▶ **GIVEN DATA**

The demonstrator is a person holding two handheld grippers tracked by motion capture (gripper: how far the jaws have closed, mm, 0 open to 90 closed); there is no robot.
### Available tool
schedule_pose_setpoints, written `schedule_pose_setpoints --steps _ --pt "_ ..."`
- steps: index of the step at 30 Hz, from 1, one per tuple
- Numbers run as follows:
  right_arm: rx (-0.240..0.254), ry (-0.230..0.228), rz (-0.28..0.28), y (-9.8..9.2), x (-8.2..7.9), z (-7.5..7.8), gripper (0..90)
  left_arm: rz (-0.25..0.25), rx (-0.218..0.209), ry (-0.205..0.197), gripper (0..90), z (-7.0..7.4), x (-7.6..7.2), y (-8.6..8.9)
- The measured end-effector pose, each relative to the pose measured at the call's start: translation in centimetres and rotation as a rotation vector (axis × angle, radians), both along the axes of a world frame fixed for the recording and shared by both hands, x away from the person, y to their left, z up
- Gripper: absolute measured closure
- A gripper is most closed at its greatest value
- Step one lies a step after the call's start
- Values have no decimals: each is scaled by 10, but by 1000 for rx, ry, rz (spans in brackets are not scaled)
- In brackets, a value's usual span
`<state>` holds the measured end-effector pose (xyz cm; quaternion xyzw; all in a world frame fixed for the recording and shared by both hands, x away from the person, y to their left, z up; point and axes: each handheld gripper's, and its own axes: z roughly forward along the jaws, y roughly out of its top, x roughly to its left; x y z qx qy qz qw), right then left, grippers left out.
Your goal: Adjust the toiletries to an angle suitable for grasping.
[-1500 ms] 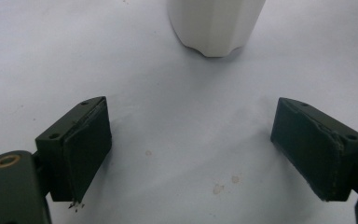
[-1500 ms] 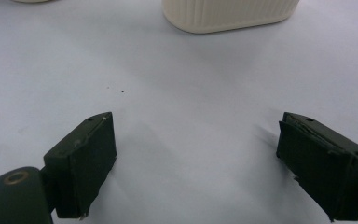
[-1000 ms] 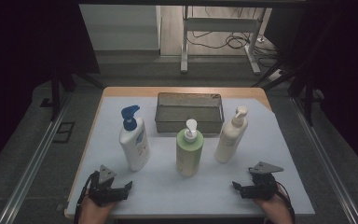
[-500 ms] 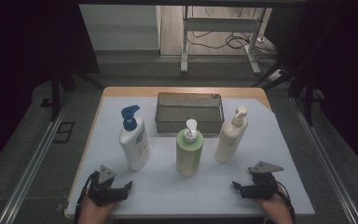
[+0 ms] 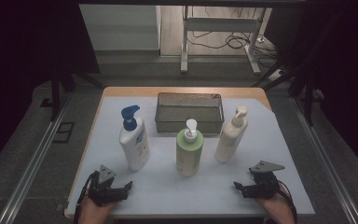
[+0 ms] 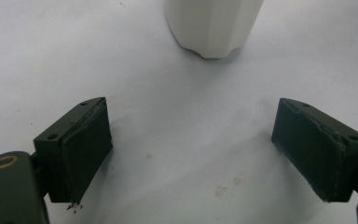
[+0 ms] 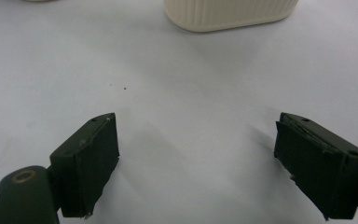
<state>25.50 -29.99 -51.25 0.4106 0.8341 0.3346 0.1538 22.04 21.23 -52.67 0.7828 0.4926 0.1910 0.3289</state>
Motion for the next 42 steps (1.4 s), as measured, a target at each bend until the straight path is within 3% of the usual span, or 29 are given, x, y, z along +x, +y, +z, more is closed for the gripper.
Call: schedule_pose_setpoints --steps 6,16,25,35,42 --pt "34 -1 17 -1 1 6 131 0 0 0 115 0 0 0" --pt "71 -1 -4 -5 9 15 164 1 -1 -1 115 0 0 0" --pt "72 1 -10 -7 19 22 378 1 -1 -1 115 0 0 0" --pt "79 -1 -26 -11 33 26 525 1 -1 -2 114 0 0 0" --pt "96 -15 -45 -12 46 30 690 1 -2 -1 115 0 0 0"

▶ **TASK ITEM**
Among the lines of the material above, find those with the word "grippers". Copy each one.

▶ **WRITTEN SOLUTION**
The demonstrator is a person holding two handheld grippers tracked by motion capture (gripper: how far the jaws have closed, mm, 0 open to 90 closed); there is no robot.
`<state>` holds the measured end-effector pose (xyz cm; quaternion xyzw; all in a world frame fixed for the recording and shared by both hands, x away from the person, y to their left, z up; point and axes: each handheld gripper's, and its own axes: z roughly forward along the jaws, y roughly out of its top, x roughly to its left; x y z qx qy qz qw), right then left, grippers left out.

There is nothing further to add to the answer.